### Required work
Copy exactly the lines from the first line of the records below through the line containing "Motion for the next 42", including both, and nothing else.
(Beginning of Exercise input)
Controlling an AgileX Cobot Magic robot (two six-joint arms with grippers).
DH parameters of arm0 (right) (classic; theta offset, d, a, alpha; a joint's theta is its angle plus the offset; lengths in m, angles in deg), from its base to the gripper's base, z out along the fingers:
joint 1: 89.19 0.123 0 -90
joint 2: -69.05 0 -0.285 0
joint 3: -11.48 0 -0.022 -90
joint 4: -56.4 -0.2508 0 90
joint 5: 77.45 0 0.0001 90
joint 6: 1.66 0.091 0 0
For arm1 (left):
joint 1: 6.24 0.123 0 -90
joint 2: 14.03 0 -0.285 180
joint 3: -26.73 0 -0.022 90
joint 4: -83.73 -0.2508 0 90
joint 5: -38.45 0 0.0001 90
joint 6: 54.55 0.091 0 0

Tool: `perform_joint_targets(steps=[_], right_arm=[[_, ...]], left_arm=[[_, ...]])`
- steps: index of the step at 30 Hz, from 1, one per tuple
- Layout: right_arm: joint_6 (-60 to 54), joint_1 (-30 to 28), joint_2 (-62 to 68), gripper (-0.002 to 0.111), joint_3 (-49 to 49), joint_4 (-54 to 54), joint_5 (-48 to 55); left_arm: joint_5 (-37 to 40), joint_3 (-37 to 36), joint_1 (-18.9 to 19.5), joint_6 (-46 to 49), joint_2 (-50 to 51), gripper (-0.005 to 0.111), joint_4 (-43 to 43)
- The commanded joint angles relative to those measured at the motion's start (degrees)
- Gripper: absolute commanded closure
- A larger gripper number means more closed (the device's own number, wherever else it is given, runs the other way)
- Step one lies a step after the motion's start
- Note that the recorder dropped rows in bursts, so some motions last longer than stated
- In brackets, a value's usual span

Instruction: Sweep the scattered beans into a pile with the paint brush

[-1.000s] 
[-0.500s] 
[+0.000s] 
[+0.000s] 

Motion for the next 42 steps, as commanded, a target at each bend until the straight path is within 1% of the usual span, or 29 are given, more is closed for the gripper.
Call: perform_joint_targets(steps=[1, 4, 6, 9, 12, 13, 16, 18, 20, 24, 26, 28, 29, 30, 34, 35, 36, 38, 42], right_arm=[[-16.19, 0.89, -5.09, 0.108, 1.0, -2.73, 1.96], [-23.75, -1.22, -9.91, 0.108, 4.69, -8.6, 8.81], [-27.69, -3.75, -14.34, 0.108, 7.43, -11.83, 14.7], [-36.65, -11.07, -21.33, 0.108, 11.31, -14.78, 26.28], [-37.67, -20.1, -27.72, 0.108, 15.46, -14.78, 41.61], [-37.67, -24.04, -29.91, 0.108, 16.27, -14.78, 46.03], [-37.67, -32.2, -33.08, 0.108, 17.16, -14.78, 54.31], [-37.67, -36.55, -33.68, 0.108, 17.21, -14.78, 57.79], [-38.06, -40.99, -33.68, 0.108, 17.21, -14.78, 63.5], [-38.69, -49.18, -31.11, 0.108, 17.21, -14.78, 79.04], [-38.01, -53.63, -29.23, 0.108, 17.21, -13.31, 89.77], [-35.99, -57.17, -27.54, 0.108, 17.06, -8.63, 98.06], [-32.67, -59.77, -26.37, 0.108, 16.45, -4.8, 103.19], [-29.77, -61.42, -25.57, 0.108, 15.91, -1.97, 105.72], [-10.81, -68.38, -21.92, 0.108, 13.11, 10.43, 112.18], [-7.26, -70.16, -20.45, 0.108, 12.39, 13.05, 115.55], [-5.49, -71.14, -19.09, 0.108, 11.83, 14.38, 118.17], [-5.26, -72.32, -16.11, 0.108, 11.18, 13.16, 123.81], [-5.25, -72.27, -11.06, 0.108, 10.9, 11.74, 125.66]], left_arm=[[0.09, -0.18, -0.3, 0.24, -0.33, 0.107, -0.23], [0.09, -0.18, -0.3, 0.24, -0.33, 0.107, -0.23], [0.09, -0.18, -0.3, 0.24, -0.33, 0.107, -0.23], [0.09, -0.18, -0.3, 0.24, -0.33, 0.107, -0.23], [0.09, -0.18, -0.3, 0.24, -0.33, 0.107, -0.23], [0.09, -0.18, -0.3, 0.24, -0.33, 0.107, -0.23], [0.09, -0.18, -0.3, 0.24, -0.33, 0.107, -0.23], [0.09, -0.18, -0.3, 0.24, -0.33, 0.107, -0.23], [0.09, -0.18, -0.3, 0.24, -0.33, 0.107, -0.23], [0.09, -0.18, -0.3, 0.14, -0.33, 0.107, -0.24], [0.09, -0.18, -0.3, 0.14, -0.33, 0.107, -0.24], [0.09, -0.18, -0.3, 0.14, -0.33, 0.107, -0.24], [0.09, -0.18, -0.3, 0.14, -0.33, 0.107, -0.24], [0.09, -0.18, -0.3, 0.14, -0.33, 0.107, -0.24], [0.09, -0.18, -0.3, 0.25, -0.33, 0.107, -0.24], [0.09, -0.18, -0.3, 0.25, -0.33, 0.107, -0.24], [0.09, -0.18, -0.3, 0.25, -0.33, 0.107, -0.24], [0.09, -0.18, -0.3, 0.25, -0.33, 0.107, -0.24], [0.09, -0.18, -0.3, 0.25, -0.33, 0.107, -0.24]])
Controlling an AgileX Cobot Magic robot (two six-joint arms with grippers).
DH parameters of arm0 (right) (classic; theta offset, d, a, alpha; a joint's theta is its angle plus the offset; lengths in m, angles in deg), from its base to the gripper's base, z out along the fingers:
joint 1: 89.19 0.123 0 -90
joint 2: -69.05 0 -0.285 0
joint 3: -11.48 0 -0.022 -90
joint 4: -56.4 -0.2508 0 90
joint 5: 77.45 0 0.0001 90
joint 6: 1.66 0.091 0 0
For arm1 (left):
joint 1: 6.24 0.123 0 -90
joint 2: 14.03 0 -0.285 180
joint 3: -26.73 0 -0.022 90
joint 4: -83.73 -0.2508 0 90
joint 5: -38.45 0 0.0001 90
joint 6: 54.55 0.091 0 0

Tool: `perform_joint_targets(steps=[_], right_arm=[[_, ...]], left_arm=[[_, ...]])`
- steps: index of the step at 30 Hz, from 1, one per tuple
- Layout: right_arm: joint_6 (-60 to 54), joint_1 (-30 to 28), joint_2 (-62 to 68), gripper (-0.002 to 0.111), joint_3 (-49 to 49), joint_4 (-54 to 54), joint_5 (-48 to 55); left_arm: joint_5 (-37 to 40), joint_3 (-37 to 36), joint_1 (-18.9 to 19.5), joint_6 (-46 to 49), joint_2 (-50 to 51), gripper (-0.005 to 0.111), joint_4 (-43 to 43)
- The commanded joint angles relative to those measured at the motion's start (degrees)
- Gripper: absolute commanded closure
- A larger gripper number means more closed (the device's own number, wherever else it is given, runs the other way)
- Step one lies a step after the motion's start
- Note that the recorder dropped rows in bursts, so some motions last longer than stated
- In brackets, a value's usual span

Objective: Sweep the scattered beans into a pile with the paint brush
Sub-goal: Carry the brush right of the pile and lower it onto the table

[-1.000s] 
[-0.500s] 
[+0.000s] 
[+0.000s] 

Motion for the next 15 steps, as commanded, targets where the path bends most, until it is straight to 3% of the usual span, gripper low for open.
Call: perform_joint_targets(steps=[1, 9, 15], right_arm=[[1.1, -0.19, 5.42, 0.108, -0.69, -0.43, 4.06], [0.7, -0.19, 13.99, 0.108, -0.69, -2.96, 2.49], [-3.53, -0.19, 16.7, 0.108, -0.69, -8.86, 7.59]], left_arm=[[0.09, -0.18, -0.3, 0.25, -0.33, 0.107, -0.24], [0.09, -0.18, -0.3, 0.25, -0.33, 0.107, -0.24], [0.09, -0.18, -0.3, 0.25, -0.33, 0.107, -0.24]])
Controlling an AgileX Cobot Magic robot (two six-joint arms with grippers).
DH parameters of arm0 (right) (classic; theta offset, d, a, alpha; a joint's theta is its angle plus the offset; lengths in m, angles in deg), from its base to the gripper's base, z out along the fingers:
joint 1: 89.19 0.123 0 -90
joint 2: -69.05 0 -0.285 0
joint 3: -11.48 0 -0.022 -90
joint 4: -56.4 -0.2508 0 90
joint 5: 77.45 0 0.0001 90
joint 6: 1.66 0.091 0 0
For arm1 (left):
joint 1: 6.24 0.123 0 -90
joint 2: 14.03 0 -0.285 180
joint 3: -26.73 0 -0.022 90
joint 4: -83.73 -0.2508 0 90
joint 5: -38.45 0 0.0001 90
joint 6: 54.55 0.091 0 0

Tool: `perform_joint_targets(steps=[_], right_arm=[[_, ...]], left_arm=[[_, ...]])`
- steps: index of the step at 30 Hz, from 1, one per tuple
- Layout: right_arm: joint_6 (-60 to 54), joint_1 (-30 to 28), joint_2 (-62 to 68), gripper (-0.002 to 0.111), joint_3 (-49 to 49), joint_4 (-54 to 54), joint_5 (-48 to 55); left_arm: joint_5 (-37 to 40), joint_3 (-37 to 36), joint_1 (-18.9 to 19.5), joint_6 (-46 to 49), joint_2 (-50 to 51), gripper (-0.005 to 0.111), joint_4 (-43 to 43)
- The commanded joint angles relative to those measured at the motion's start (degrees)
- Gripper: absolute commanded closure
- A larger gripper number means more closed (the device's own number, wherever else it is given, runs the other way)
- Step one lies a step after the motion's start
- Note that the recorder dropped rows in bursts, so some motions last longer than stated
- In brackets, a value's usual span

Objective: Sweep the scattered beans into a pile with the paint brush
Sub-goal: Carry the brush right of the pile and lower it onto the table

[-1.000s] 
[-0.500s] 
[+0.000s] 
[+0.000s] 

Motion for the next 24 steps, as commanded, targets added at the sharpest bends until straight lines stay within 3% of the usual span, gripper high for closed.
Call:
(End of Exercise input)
### Written answer
Controlling an AgileX Cobot Magic robot (two six-joint arms with grippers).
DH parameters of arm0 (right) (classic; theta offset, d, a, alpha; a joint's theta is its angle plus the offset; lengths in m, angles in deg), from its base to the gripper's base, z out along the fingers:
joint 1: 89.19 0.123 0 -90
joint 2: -69.05 0 -0.285 0
joint 3: -11.48 0 -0.022 -90
joint 4: -56.4 -0.2508 0 90
joint 5: 77.45 0 0.0001 90
joint 6: 1.66 0.091 0 0
For arm1 (left):
joint 1: 6.24 0.123 0 -90
joint 2: 14.03 0 -0.285 180
joint 3: -26.73 0 -0.022 90
joint 4: -83.73 -0.2508 0 90
joint 5: -38.45 0 0.0001 90
joint 6: 54.55 0.091 0 0

Tool: `perform_joint_targets(steps=[_], right_arm=[[_, ...]], left_arm=[[_, ...]])`
- steps: index of the step at 30 Hz, from 1, one per tuple
- Layout: right_arm: joint_6 (-60 to 54), joint_1 (-30 to 28), joint_2 (-62 to 68), gripper (-0.002 to 0.111), joint_3 (-49 to 49), joint_4 (-54 to 54), joint_5 (-48 to 55); left_arm: joint_5 (-37 to 40), joint_3 (-37 to 36), joint_1 (-18.9 to 19.5), joint_6 (-46 to 49), joint_2 (-50 to 51), gripper (-0.005 to 0.111), joint_4 (-43 to 43)
- The commanded joint angles relative to those measured at the motion's start (degrees)
- Gripper: absolute commanded closure
- A larger gripper number means more closed (the device's own number, wherever else it is given, runs the other way)
- Step one lies a step after the motion's start
- Note that the recorder dropped rows in bursts, so some motions last longer than stated
- In brackets, a value's usual span

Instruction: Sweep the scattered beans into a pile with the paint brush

[-1.000s] 
[-0.500s] 
[+0.000s] 
[+0.000s] 

Motion for the next 42 steps, as commanded, a target at each bend until the straight path is within 1% of the usual span, or 29 are given, more is closed for the gripper.

The exercise has been answered in full.